Жалобный тон сестры, которую он, как отец, вырастил и замуж выдал, немного смягчил Павла.
— Не обижаю я вас, — сказал он уже спокойнее. — Только прошу и приказываю, чтобы не делали мне неприятностей. Я вам их никогда не делал, так и вы мне не делайте… А Франка с моего согласия к родне ушла. И скоро вернется или не скоро, про это я сам знаю. Так и запомните.
Отойдя от них, он перелез через плетень и снова стал у своей хаты, прислонясь спиной к стене. Он дышал тяжело и шумно, как человек сильно утомленный, и не сводил глаз с едва уже заметной дороги, белой лентой пересекавшей темные поля. Козлюки ушли к себе, и в двух оконцах хаты засветились золотые огоньки, А хата Павла стояла темная, запертая, безмолвная. Такое же безмолвие и мрак окутывали землю, и только перед самым наступлением ночи налетел откуда-то ветер, зашуршал сухими стеблями в саду и умчался к сосновой роще, окружавшей могилы и кресты. Сосны затрясли ветвями, зашумели. Тучи черным сплошным пологом низко нависли над землей и сеяли мелкий дождик. Близилась осенняя ночь, долгая и темная, — коротать ее на вечерницах начинали в деревне позднее, ближе к зиме. А сейчас, кроме собак, пробегавших порой под плетнями и стенами, ни одно живое существо не показывалось на улице. Во всех хатах ярко пылал огонь и шумели веселые голоса.

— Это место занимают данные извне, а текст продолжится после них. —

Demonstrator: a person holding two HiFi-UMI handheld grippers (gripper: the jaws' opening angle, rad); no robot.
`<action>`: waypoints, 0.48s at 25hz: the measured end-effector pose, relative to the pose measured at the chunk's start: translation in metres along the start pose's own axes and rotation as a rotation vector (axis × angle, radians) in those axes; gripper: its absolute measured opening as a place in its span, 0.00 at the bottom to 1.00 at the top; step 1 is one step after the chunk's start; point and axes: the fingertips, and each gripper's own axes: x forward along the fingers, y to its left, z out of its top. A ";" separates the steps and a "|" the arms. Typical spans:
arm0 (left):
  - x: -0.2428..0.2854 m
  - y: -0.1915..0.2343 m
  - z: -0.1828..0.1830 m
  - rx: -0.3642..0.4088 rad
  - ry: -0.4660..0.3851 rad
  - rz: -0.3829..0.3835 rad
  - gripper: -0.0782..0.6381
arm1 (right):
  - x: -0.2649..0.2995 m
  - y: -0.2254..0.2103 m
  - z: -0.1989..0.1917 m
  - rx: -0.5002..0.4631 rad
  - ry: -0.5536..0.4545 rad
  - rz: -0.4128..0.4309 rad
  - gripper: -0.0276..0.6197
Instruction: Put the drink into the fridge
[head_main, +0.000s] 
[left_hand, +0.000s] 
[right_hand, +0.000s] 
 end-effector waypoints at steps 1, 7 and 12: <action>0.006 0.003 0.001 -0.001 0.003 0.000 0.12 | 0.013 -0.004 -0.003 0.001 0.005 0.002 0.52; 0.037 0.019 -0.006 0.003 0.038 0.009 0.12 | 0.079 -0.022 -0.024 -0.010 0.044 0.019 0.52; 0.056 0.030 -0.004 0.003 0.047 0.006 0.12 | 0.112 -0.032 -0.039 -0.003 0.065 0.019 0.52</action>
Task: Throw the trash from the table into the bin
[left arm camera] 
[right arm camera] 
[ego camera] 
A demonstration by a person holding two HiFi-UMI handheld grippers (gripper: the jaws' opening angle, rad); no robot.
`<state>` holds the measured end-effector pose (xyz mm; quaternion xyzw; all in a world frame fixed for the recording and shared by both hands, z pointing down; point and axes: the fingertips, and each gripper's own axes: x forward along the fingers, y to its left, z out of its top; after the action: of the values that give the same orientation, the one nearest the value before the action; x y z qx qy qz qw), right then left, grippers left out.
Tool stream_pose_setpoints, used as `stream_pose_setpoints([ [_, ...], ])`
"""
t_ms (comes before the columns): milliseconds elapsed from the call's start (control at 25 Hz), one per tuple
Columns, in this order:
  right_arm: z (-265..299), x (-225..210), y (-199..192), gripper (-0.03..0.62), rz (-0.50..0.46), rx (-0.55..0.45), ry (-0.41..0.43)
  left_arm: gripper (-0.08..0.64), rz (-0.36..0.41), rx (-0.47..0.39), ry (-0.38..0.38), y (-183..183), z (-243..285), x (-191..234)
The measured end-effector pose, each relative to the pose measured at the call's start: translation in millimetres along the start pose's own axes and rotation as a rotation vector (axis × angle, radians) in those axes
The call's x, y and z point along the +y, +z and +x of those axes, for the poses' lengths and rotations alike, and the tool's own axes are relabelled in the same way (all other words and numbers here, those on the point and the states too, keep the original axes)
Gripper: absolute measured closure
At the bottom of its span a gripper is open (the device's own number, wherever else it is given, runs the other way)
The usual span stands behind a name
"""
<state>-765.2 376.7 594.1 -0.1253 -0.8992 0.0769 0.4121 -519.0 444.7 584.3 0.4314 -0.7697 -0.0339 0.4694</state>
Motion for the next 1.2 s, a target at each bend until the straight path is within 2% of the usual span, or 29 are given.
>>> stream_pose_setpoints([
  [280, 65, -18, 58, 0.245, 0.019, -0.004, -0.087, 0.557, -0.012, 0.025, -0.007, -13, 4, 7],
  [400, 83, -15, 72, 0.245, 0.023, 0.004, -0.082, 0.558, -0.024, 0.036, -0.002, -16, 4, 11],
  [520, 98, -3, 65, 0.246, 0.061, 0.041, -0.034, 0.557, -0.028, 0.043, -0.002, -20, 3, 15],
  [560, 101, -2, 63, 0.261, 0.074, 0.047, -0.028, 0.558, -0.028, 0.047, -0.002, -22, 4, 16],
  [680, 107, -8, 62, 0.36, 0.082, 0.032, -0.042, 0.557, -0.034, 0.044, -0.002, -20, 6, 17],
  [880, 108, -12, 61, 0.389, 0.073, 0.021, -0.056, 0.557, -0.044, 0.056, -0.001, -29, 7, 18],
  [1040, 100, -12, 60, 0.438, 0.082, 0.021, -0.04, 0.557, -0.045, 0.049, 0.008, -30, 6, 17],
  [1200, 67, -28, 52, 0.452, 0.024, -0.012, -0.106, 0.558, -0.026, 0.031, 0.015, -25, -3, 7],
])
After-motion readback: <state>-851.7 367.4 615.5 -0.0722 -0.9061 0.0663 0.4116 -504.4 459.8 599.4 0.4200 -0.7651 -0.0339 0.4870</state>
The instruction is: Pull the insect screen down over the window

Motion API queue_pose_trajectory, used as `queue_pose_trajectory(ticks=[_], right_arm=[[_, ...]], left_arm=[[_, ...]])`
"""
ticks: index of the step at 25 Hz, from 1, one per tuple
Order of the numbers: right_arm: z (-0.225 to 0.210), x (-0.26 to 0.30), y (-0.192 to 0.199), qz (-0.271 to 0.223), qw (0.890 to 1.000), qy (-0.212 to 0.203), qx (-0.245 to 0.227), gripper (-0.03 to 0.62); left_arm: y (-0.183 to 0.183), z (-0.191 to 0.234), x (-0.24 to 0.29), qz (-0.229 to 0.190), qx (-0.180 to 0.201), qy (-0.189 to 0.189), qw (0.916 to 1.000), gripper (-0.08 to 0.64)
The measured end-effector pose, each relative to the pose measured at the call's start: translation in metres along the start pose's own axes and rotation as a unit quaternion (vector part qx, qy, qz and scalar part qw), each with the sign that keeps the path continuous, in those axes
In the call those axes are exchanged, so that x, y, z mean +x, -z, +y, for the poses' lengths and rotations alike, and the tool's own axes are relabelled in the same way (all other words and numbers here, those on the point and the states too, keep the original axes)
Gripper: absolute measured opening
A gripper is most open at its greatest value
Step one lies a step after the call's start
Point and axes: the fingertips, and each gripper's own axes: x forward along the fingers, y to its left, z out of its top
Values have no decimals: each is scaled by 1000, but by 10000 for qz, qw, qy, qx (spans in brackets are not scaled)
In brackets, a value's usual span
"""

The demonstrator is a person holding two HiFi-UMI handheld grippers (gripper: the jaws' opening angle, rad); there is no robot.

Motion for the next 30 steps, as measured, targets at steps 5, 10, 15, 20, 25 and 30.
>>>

В роще над могилами жалобно закричала сова, и в эту минуту тихо скрипнули ворота. Кто-то быстро прошел в темноте по двору, и перед Павлом выросла фигура женщины.
— Павлюк! — окликнула она его шепотом.
— Чего надо? Кто тут? — спросил Павел, словно просыпаясь.
Женщина ответила не сразу. Она была небольшого роста и, чтобы посмотреть ему в лицо, должна была откинуть голову. Так, с откинутой назад головой, она заговорила:
— И чего ты, Павлюк, торчишь ночью у двери, словно часовой? Чего стоишь, как столб, и на поле глаза пялишь? Ведь ночь на дворе! Ступай в хату, слышишь? Ну, иди же, а то люди подумают, что ты в уме тронулся и что с тобой неладное творится!
Все это она говорила шепотом — неизвестно почему, так как ничего секретного в ее словах не было, да и вблизи не было никого, кто бы мог их подслушать. Таким шепотом всегда говорят люди у постели тяжелобольного или у гроба умершего. Звучала в нем и беспокойная забота, и страх перед тем грозным и таинственным, что кроется в болезни и смерти.
— Слышишь, Павлюк? — повторяла она все настойчивее. — В хату ступай! Что ты тут выстоишь? Вот уже и дождик пошел. Ну, иди же, иди!
Говоря это, она обеими руками и всем своим тщедушным телом подталкивала Павла к дверям. Но его возмутила такая настойчивость.
— Чего тебе от меня нужно, Авдотья? Чего пристала, как смола? — сердито буркнул он. — Отвяжись, ради бога! Захочу, так и всю ночь тут простою, — не твоя забота!
— Нет, не простоишь! Не дам я тебе загубить себя. Мало, что ли, я на своем веку хворых видала и от смерти спасала! Спасу и тебя.